- **Problem to work on**
Each record that follows should be repeated exactly, with no pictures carried over.

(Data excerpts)
[Start of section]
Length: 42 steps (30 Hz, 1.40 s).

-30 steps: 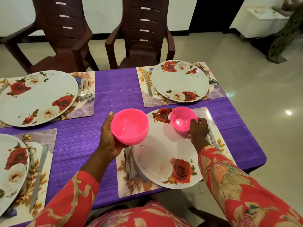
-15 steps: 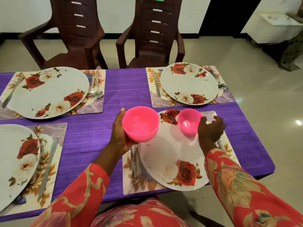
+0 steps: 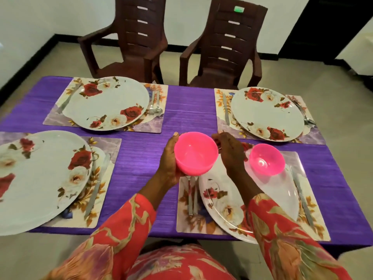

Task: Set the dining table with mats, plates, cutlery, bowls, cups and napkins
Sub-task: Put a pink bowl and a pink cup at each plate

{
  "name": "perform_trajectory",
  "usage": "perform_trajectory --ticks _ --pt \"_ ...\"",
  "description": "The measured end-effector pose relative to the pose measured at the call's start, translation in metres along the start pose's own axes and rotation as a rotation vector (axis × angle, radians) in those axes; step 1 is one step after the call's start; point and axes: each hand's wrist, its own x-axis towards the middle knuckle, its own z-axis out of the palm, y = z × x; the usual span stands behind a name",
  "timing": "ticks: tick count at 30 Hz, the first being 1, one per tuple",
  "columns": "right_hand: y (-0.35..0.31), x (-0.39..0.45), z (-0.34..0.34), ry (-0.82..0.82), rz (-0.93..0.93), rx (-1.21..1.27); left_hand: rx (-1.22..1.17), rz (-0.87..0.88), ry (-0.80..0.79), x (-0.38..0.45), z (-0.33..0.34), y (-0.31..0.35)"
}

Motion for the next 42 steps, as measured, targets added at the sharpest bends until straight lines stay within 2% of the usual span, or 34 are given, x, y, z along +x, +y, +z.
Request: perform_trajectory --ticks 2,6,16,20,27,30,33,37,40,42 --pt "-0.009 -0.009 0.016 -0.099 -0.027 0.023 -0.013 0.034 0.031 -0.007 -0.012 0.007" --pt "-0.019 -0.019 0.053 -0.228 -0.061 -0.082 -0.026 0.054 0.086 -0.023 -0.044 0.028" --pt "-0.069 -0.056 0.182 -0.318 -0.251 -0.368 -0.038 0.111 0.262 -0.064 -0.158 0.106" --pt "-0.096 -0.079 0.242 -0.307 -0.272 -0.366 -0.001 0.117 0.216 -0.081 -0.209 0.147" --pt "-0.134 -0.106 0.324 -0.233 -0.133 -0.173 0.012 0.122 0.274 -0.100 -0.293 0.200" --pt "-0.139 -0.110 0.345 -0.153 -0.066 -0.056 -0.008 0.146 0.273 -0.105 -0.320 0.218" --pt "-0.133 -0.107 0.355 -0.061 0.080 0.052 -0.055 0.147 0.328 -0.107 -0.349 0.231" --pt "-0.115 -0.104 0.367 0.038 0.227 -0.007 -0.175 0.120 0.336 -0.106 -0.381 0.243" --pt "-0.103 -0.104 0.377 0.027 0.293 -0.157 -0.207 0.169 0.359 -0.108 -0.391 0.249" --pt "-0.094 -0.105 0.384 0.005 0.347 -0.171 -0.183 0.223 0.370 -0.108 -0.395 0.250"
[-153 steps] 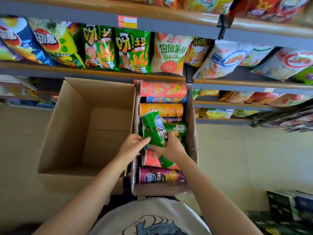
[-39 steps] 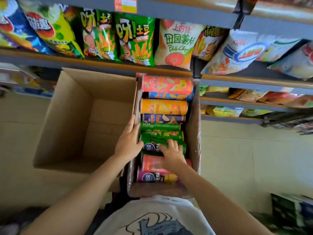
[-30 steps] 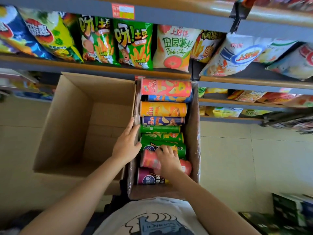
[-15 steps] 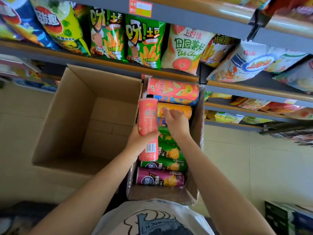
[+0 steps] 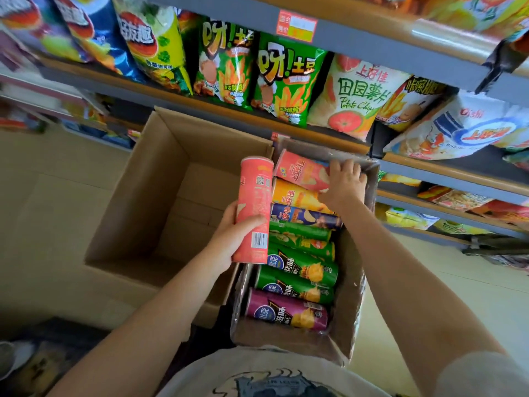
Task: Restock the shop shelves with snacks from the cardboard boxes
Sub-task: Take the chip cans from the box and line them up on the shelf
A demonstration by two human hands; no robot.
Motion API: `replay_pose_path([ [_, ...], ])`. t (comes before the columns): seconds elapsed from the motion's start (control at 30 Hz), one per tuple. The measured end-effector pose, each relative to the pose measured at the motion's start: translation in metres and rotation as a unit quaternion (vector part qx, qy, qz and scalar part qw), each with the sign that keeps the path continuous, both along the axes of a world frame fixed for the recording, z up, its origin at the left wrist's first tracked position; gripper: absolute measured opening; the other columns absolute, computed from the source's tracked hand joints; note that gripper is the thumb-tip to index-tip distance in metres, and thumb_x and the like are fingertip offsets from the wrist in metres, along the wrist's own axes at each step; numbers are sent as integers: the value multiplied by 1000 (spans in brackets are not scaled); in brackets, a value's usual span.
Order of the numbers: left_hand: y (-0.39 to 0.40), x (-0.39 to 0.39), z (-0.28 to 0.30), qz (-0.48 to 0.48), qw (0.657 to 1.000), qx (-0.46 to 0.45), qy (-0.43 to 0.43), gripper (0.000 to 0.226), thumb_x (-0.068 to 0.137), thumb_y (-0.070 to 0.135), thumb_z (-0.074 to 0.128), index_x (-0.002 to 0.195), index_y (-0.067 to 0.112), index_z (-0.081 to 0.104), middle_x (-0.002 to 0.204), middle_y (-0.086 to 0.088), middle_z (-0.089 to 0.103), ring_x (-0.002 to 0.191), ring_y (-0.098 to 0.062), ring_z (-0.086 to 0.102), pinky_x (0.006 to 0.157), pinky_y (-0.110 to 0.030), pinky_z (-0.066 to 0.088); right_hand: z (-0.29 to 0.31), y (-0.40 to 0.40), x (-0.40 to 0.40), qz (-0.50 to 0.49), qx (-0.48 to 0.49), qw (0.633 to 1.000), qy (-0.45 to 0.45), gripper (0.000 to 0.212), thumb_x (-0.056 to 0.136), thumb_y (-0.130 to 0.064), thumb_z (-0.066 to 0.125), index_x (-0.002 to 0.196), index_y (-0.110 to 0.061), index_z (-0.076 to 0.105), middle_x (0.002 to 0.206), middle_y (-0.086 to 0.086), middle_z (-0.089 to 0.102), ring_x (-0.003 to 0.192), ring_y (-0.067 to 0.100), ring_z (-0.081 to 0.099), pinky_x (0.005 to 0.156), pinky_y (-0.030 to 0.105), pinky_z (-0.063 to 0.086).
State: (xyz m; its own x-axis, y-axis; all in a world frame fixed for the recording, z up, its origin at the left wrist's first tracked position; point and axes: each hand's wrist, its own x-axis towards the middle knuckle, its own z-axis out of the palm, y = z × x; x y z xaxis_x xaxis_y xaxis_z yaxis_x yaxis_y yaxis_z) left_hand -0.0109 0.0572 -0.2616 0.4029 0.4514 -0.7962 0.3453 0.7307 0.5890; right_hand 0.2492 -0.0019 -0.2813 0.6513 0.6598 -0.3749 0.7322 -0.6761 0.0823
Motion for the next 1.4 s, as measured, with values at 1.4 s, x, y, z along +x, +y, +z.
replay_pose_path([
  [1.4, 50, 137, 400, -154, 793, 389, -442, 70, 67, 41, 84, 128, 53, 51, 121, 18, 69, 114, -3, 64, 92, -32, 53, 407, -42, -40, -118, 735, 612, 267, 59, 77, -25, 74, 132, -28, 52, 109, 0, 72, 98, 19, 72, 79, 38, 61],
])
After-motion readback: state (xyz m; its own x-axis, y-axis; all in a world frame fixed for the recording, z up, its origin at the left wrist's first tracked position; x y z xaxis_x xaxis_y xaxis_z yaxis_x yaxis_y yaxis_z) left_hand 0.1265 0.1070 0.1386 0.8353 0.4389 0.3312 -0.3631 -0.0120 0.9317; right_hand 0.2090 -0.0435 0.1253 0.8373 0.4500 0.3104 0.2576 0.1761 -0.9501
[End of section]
- **Written reply**
Length: 42 steps (30 Hz, 1.40 s).

-30 steps: 
-15 steps: 
+0 steps: 

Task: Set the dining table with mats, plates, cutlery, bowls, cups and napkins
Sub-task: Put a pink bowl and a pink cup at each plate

{
  "name": "perform_trajectory",
  "usage": "perform_trajectory --ticks _ --pt \"_ ...\"",
  "description": "The measured end-effector pose relative to the pose measured at the call's start, translation in metres along the start pose's own axes and rotation as a rotation vector (axis × angle, radians) in those axes; step 1 is one step after the call's start; point and axes: each hand's wrist, its own x-axis towards the middle knuckle, its own z-axis out of the palm, y = z × x; the usual span stands behind a name",
  "timing": "ticks: tick count at 30 Hz, the first being 1, one per tuple",
  "columns": "right_hand: y (-0.35..0.31), x (-0.39..0.45), z (-0.34..0.34), ry (-0.82..0.82), rz (-0.93..0.93), rx (-1.21..1.27); left_hand: rx (-1.22..1.17), rz (-0.87..0.88), ry (-0.80..0.79), x (-0.38..0.45), z (-0.33..0.34), y (-0.31..0.35)"
}

Motion for the next 42 steps, as measured, targets added at the sharpest bends until straight lines stay within 2% of the usual span, or 34 are given, x, y, z along +x, +y, +z.
Request: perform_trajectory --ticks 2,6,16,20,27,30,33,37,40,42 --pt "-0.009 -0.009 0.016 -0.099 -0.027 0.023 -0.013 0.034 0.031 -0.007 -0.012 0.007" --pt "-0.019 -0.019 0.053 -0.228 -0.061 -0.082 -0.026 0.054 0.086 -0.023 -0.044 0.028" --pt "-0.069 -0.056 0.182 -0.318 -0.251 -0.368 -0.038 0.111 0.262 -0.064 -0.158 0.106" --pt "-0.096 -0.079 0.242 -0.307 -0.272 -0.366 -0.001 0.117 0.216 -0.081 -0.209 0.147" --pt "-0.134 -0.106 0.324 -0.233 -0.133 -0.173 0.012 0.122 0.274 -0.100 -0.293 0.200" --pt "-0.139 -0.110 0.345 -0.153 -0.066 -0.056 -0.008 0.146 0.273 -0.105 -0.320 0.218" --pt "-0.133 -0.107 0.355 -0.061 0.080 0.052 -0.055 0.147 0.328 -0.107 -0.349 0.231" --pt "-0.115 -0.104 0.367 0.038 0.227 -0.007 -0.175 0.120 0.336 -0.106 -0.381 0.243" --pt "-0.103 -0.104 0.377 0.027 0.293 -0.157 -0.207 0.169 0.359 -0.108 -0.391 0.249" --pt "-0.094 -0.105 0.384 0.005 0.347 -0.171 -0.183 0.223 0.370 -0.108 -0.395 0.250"
[-153 steps] 
[-39 steps] 
[-30 steps] 
[-15 steps] 
[+0 steps] 
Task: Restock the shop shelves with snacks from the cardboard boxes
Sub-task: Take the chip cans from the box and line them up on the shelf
A demonstration by two human hands; no robot.
Motion API: `replay_pose_path([ [_, ...], ])`. t (comes before the columns): seconds elapsed from the motion's start (control at 30 Hz), one per tuple. The measured end-effector pose, each relative to the pose measured at the motion's start: translation in metres and rotation as a unit quaternion (vector part qx, qy, qz and scalar part qw), each with the sign that keeps the path continuous, both along the axes of a world frame fixed for the recording, z up, its origin at the left wrist's first tracked position; gripper: absolute measured opening; the other columns absolute, computed from the source's tracked hand joints; note that gripper is the thumb-tip to index-tip distance in metres, and thumb_x and the like are fingertip offsets from the wrist in metres, along the wrist's own axes at each step; numbers are sent as integers: the value multiplied by 1000 (spans in brackets are not scaled); in brackets, a value's usual span.
Order of the numbers: left_hand: y (-0.39 to 0.40), x (-0.39 to 0.39), z (-0.28 to 0.30), qz (-0.48 to 0.48), qw (0.657 to 1.000), qx (-0.46 to 0.45), qy (-0.43 to 0.43), gripper (0.000 to 0.226), thumb_x (-0.068 to 0.137), thumb_y (-0.070 to 0.135), thumb_z (-0.074 to 0.128), index_x (-0.002 to 0.195), index_y (-0.067 to 0.112), index_z (-0.081 to 0.104), middle_x (-0.002 to 0.204), middle_y (-0.086 to 0.088), middle_z (-0.089 to 0.103), ring_x (-0.002 to 0.191), ring_y (-0.098 to 0.062), ring_z (-0.086 to 0.102), pinky_x (0.006 to 0.157), pinky_y (-0.110 to 0.030), pinky_z (-0.066 to 0.088); right_hand: z (-0.29 to 0.31), y (-0.40 to 0.40), x (-0.40 to 0.40), qz (-0.50 to 0.49), qx (-0.48 to 0.49), qw (0.633 to 1.000), qy (-0.45 to 0.45), gripper (0.000 to 0.212), thumb_x (-0.056 to 0.136), thumb_y (-0.130 to 0.064), thumb_z (-0.066 to 0.125), index_x (-0.002 to 0.196), index_y (-0.110 to 0.061), index_z (-0.076 to 0.105), middle_x (0.002 to 0.206), middle_y (-0.086 to 0.086), middle_z (-0.089 to 0.102), ring_x (-0.003 to 0.192), ring_y (-0.067 to 0.100), ring_z (-0.081 to 0.099), pinky_x (0.005 to 0.156), pinky_y (-0.030 to 0.105), pinky_z (-0.063 to 0.086).
State: (xyz m; its own x-axis, y-axis; all in a world frame fixed for the recording, z up, its origin at the left wrist's first tracked position; point and axes: each hand's wrist, its own x-axis towards the middle knuckle, its own z-axis out of the palm, y = z × x; x y z xaxis_x xaxis_y xaxis_z yaxis_x yaxis_y yaxis_z) left_hand -0.0109 0.0572 -0.2616 0.4029 0.4514 -0.7962 0.3453 0.7307 0.5890; right_hand 0.2492 -0.0019 -0.2813 0.6513 0.6598 -0.3749 0.7322 -0.6761 0.0823
Motion for the next 1.4 s, as measured, with values at 1.4 s, x, y, z along +x, +y, +z.
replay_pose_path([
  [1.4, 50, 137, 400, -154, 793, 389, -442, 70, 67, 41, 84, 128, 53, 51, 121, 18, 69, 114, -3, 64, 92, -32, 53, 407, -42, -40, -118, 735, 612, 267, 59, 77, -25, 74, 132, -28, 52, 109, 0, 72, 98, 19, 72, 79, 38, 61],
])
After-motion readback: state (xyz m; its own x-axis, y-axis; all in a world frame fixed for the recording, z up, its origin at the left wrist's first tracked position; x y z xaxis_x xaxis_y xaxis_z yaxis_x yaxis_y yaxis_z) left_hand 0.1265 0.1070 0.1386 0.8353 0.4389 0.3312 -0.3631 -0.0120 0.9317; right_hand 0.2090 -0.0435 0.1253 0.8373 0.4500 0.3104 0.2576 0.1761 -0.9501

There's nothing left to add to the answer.